The troop meets once a month, sometimes for a field trip and sometimes for a service project (in the past, they made bookmarks for kids newly diagnosed with diabetes). It fosters friendships that otherwise might only develop at diabetes camps, such as the American Diabetes Association Diabetes Camps held each summer across the country. Because of its growth, the troop recently split into two, with kindergarteners through third graders in one group, and fourth graders and older in another.

“One thing I love about our unique troop is that we can be ourselves around each other,” says scout Alexis Lucille Castillo, 14, of Houston. “We’re not afraid to just check [our blood glucose] or give a shot, knowing that no one will look at you weird. My troop understands what it means and feels like to have type 1 diabetes. Type 1 diabetes isn’t the nicest disease to have, but we are fortunate to have each other.”

Seven-year-old Ellen Holden of Katy, Texas, describes it succinctly: “The other girls understand me. They speak my D language.” Holden, who was diagnosed with type 1 diabetes at age 4, loves that her fellow scouts understand what it feels like to be low and need a snack.

The older scouts get some diabetes education each month, as diabetes management can get tougher in the teen years, says Spector.

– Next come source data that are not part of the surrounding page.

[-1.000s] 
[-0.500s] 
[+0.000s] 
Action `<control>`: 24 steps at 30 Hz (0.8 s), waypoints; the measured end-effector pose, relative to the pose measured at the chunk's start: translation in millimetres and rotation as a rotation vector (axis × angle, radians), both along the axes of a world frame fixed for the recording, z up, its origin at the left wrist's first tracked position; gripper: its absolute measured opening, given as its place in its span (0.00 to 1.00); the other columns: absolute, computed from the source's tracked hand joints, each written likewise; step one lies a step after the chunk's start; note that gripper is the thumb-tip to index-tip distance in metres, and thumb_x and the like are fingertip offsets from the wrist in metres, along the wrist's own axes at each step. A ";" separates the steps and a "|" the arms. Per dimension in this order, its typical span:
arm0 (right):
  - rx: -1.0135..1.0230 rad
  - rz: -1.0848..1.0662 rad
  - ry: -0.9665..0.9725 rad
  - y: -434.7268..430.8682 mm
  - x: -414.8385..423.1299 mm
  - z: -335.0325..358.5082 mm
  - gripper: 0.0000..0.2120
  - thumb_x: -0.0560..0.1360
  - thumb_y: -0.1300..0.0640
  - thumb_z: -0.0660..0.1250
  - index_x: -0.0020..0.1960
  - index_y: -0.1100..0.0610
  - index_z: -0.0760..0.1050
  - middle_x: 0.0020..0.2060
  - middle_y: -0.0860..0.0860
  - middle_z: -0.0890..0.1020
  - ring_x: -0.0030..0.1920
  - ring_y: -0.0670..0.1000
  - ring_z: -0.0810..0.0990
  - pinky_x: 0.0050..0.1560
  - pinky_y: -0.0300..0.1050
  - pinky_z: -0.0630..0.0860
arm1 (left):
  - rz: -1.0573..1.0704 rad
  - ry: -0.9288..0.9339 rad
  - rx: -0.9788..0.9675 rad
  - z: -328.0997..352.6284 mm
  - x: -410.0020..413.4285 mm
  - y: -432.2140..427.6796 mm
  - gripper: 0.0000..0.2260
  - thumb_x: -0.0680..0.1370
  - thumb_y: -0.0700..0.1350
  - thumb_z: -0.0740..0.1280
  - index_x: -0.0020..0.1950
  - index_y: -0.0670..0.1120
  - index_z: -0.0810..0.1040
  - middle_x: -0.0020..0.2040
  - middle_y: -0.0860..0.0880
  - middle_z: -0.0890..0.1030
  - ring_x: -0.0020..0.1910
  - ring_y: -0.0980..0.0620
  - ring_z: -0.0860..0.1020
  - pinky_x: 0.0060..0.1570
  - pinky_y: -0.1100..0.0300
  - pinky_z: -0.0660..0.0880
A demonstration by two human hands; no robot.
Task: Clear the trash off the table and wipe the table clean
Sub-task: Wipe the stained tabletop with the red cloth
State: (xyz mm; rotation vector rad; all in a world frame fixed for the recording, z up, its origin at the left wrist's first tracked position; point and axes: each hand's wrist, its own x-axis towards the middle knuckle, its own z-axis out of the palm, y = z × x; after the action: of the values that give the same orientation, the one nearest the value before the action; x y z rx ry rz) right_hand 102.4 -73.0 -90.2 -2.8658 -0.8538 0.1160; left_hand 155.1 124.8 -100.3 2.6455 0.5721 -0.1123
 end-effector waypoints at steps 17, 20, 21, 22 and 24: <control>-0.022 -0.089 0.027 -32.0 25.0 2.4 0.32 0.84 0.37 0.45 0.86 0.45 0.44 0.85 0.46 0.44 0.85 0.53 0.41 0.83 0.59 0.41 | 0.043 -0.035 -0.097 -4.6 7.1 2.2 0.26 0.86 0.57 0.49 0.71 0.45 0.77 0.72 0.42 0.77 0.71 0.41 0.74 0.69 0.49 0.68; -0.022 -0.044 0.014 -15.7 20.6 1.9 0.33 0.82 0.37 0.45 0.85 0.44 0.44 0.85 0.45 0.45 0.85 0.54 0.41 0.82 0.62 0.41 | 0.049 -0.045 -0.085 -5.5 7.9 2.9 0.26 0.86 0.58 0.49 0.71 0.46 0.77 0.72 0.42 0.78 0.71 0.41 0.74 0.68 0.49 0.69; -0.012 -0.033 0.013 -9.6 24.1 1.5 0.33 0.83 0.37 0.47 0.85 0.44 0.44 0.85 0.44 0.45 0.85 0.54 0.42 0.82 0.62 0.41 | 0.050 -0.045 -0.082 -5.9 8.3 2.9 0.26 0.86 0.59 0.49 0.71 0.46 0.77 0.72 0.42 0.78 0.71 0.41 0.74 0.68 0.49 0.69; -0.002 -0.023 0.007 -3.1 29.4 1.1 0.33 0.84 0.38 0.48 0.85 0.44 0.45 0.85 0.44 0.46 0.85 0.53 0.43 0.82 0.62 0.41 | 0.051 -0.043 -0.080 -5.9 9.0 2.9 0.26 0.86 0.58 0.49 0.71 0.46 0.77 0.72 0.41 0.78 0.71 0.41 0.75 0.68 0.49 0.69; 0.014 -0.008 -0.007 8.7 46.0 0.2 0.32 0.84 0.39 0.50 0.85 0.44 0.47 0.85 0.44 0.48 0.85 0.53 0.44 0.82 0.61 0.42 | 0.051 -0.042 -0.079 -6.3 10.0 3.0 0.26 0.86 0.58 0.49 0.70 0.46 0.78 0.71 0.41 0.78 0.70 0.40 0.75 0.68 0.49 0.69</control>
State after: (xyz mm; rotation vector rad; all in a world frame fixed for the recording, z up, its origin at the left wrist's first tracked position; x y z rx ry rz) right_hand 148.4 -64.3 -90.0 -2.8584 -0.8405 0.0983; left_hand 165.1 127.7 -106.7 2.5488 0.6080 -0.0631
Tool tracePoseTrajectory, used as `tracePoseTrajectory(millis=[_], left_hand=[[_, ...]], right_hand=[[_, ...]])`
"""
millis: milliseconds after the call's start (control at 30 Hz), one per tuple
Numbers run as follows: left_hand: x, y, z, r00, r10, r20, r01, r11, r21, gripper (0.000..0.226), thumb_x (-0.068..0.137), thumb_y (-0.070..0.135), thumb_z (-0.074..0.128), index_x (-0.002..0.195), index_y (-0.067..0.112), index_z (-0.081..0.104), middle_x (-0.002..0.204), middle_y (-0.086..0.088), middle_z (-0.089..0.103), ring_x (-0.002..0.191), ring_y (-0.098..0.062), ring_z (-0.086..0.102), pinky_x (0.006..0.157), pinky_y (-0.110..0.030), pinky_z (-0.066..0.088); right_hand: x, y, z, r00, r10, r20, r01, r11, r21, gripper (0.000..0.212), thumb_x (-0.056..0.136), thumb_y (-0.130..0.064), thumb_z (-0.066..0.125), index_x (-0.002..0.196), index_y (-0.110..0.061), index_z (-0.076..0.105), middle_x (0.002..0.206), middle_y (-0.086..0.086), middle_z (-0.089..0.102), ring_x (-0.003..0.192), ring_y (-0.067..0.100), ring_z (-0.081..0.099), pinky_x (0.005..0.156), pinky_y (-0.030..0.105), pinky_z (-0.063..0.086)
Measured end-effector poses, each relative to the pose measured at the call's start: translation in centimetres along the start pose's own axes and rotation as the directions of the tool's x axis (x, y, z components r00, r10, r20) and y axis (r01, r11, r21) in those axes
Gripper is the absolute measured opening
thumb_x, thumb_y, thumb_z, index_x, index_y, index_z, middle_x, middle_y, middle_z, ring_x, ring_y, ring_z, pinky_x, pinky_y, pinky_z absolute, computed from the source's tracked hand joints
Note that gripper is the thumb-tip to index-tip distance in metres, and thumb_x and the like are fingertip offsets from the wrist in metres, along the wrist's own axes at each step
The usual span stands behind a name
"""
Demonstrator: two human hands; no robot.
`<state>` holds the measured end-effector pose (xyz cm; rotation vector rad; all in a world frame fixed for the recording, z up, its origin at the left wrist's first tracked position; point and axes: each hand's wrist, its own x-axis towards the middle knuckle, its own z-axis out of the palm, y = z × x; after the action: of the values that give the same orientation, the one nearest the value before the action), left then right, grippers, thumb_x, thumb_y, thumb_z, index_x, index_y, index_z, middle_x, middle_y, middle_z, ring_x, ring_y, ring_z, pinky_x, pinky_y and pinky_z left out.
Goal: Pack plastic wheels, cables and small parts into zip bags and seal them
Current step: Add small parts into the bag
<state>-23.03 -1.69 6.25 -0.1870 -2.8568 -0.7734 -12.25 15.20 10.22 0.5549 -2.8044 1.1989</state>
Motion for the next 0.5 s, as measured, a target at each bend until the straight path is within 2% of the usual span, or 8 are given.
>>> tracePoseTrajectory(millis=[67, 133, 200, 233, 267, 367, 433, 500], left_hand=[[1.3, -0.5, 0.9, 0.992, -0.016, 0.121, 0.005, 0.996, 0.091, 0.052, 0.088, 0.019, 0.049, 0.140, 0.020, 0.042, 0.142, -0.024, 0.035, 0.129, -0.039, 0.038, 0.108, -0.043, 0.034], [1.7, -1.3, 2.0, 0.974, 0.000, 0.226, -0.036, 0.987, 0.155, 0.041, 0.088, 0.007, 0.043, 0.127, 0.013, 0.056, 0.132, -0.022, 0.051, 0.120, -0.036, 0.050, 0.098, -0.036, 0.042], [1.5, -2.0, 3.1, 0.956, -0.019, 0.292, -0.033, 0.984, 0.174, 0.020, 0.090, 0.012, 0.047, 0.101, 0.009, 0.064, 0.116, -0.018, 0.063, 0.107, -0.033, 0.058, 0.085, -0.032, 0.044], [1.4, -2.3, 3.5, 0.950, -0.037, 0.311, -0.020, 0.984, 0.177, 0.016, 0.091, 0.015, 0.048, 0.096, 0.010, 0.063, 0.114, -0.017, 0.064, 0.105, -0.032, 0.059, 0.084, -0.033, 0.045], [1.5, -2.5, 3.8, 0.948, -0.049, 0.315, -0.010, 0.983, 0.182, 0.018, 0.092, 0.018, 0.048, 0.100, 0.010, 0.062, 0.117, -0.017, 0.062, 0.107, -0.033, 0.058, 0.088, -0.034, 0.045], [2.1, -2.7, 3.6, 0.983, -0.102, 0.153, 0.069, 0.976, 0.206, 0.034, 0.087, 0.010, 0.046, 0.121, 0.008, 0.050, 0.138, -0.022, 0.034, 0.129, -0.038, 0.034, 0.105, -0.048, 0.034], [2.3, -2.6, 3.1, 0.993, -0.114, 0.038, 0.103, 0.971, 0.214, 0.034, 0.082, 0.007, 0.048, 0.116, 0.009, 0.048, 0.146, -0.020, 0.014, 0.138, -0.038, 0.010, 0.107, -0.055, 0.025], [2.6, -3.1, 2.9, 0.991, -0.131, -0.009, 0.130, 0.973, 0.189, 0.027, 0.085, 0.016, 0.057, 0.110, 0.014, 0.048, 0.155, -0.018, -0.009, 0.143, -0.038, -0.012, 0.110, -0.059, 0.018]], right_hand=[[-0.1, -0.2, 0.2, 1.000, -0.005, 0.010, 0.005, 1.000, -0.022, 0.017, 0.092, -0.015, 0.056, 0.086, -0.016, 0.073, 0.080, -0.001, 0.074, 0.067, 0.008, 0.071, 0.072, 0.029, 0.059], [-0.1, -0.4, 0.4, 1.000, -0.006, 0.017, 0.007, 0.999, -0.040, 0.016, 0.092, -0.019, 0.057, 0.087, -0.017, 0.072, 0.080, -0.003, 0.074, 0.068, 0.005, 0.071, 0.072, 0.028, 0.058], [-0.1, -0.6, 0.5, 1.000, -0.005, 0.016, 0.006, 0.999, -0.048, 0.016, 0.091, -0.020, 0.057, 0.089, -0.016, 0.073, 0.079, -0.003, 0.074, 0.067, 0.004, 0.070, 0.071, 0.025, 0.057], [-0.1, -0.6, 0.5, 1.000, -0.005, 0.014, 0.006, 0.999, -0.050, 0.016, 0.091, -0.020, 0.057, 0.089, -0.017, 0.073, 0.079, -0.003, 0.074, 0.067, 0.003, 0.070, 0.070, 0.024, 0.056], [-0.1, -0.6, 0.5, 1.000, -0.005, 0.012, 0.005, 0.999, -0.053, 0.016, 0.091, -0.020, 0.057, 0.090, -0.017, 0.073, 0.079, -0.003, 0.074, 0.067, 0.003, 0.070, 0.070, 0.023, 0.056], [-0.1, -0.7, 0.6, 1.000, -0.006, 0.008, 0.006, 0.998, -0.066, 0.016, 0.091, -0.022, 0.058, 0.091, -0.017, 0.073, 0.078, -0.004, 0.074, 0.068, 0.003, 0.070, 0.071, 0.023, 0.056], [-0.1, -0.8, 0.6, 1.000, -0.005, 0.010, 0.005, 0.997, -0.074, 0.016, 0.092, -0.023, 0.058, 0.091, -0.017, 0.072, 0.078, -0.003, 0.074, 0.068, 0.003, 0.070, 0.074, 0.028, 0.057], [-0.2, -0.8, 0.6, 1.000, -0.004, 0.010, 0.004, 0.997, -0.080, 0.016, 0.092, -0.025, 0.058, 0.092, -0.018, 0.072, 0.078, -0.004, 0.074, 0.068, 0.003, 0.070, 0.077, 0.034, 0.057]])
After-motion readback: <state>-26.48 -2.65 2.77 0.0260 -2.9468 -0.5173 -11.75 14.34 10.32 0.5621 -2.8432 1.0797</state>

But the troop also tries to educate the community. Yes, the type 1 scouts sell those famous cookies every year—and were big sellers, as well as diabetes advocates, last year. Some people asked the scouts if they could eat the cookies they were selling. “That’s when we have to educate, [tell them] that we can eat what anyone else can eat as long as we take insulin,” says Spector. “It’s given us a chance to educate people on what type 1 diabetes is and who we are. It’s our job to educate people and inform them.”

Most Girl Scout troops base their membership on location, but the type 1 troop is available to any girl with type 1 diabetes in the Houston area and her sisters. More than a quarter of the girls are also in their local troops, but Nicole McGill, 10, of Friendswood, Texas, says the type 1 troop is special. “Our troop understands that you can overcome challenges instead of running away from them,” she says. “If every girl with type 1 diabetes could be in a type 1 diabetes troop, they would be happier!”